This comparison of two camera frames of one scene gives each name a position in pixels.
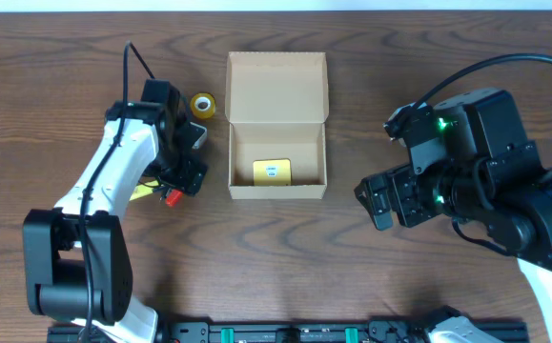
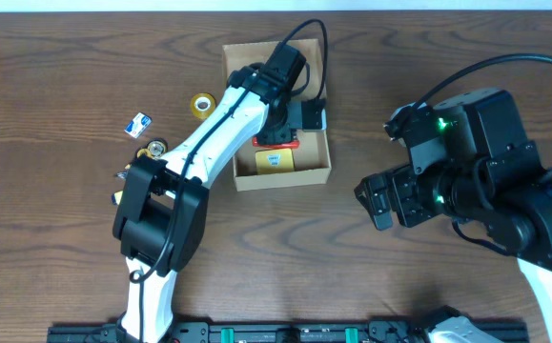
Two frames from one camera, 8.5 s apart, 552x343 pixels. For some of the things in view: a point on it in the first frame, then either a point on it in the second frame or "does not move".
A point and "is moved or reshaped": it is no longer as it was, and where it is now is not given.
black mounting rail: x=259 y=332 does not move
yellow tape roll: x=202 y=105 does not move
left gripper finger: x=196 y=179 -> x=287 y=135
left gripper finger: x=173 y=182 -> x=268 y=137
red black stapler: x=173 y=196 is moved or reshaped
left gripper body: x=188 y=174 -> x=276 y=135
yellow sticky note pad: x=275 y=171 is moved or reshaped
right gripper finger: x=381 y=209 does not move
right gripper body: x=400 y=201 does not move
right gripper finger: x=364 y=191 does not move
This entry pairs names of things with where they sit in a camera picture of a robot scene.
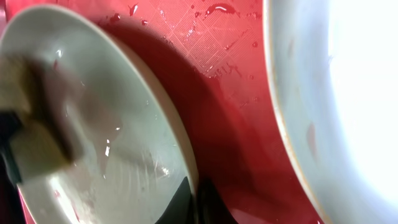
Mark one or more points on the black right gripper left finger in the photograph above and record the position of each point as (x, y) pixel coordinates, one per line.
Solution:
(180, 210)

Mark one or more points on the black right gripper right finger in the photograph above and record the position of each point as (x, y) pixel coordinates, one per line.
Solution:
(211, 207)

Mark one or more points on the pale green ceramic plate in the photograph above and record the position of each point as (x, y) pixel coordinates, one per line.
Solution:
(132, 148)

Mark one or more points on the green yellow sponge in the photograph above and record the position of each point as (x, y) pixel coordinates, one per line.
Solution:
(34, 143)

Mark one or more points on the white ceramic plate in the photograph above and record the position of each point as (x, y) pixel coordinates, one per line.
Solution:
(332, 74)

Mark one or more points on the red plastic tray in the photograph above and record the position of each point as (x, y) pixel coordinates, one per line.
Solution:
(209, 56)

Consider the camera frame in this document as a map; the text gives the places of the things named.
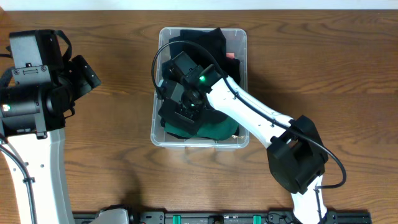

- **ABOUT THIS TASK**
Only the lines from the line with "Mark one or more points on the green" through the end of the records belong in your copy. Repeat them exactly, without pictures.

- **WRITTEN REPLY**
Mark one or more points on the green yellow sponge in the photograph above and record the position of each point as (x, y) pixel coordinates, one per line.
Solution:
(34, 143)

Mark one or more points on the white ceramic plate in the photograph above and record the position of each point as (x, y) pixel coordinates, one per line.
Solution:
(332, 74)

Mark one or more points on the red plastic tray in the photograph above and record the position of each point as (x, y) pixel coordinates, one per line.
Solution:
(209, 56)

Consider the camera frame in this document as a map; the text gives the places of the things named.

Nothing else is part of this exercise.